Dataset entries:
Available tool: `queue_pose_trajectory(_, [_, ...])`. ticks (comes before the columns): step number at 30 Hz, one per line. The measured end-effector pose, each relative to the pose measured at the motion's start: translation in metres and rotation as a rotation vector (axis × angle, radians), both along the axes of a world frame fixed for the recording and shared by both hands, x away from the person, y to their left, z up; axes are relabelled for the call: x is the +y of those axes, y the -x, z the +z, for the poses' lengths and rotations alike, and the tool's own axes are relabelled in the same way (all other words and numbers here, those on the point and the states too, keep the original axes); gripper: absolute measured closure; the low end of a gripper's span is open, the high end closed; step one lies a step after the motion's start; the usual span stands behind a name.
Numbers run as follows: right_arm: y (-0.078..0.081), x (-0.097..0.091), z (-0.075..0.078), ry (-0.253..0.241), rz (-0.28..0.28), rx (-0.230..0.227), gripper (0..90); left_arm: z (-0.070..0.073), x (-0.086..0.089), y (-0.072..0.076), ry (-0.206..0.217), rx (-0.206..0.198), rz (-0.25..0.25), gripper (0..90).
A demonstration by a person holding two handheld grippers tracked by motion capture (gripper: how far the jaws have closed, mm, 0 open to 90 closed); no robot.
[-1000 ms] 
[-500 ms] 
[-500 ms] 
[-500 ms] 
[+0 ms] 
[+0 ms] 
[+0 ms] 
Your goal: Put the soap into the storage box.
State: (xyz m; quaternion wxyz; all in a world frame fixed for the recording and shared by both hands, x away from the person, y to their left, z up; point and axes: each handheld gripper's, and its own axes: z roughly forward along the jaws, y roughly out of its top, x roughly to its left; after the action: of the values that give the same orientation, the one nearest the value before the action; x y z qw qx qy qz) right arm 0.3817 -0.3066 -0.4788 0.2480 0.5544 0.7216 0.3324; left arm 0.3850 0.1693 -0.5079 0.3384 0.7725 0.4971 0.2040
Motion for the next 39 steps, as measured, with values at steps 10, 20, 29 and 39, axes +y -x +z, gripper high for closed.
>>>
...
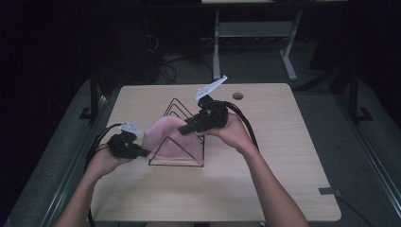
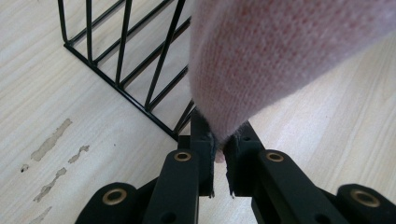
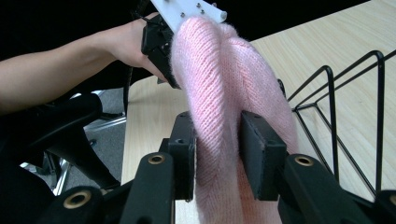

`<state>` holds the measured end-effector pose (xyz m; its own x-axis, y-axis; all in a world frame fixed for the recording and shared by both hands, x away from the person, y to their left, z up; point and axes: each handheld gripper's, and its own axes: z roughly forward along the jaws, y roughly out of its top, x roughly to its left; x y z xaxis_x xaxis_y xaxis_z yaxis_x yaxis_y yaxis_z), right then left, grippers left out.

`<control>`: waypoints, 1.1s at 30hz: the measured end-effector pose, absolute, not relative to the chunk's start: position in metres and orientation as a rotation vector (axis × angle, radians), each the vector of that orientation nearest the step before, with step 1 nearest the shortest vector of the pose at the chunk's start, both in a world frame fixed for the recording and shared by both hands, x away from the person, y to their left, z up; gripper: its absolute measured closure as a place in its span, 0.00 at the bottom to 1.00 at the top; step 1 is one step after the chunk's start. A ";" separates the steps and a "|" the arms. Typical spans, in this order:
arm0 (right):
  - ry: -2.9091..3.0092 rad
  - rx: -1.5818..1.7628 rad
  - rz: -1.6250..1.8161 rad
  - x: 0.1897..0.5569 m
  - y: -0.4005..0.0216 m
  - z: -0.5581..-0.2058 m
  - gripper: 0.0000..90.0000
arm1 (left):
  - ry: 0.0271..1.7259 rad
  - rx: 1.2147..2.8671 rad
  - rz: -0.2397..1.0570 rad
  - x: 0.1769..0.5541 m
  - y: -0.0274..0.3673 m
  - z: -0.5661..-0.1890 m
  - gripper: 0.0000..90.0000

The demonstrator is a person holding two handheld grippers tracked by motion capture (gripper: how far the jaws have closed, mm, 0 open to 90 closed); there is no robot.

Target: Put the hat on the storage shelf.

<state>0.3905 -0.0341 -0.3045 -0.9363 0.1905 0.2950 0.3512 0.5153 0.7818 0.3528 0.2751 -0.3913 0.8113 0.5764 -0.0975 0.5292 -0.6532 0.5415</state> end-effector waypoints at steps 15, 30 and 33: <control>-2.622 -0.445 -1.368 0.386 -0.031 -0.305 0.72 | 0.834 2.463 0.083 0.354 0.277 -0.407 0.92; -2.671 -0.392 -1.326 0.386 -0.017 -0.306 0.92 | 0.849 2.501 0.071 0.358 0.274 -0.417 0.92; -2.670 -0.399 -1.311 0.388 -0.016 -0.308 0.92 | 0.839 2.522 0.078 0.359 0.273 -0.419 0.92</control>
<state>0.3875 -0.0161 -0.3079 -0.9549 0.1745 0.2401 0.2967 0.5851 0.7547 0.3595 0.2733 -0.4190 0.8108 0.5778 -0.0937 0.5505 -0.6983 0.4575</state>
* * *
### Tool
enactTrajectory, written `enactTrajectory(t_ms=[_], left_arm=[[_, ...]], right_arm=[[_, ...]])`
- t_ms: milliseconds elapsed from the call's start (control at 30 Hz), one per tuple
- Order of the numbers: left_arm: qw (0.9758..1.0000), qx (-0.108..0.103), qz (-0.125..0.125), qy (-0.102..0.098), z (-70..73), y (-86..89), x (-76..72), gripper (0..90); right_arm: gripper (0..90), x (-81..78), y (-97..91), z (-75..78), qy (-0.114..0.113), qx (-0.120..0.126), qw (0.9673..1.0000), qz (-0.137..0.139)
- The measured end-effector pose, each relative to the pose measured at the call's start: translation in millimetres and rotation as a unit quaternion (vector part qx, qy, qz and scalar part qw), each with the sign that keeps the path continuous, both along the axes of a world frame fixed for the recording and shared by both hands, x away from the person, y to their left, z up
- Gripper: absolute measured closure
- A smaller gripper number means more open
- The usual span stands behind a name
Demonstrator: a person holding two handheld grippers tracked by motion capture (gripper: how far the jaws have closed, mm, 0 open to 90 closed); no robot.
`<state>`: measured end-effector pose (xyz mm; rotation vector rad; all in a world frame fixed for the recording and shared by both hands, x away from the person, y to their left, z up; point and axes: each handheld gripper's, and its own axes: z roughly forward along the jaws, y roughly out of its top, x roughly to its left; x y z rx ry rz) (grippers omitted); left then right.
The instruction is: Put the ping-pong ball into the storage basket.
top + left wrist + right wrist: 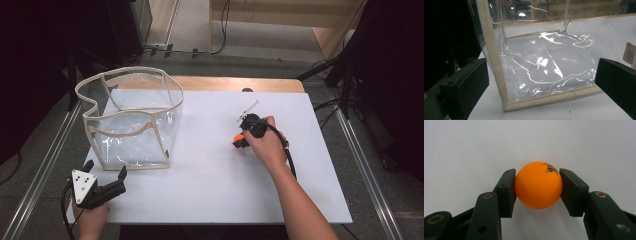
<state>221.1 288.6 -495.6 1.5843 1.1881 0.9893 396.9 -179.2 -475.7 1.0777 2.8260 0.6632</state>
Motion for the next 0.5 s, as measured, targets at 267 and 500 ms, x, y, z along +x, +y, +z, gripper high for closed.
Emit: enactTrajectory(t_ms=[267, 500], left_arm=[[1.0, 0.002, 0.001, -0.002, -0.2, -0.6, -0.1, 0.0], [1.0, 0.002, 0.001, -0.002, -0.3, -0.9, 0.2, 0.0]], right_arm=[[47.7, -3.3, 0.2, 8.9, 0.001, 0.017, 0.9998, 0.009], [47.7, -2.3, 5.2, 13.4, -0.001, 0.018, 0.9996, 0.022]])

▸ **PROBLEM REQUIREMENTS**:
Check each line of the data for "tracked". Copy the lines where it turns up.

▸ **ANSWER AREA**:
A demonstration by a person holding two handheld grippers tracked by motion capture (gripper: how far the jaws have closed, mm, 0 open to 90 closed); no robot.
The demonstrator is a person holding two handheld grippers tracked by motion capture (gripper: how far the jaws have closed, mm, 0 open to 90 closed); there is no robot.
Demonstrator: a person holding two handheld grippers tracked by motion capture (gripper: how far the jaws have closed, mm, 0 open to 90 closed); no robot.

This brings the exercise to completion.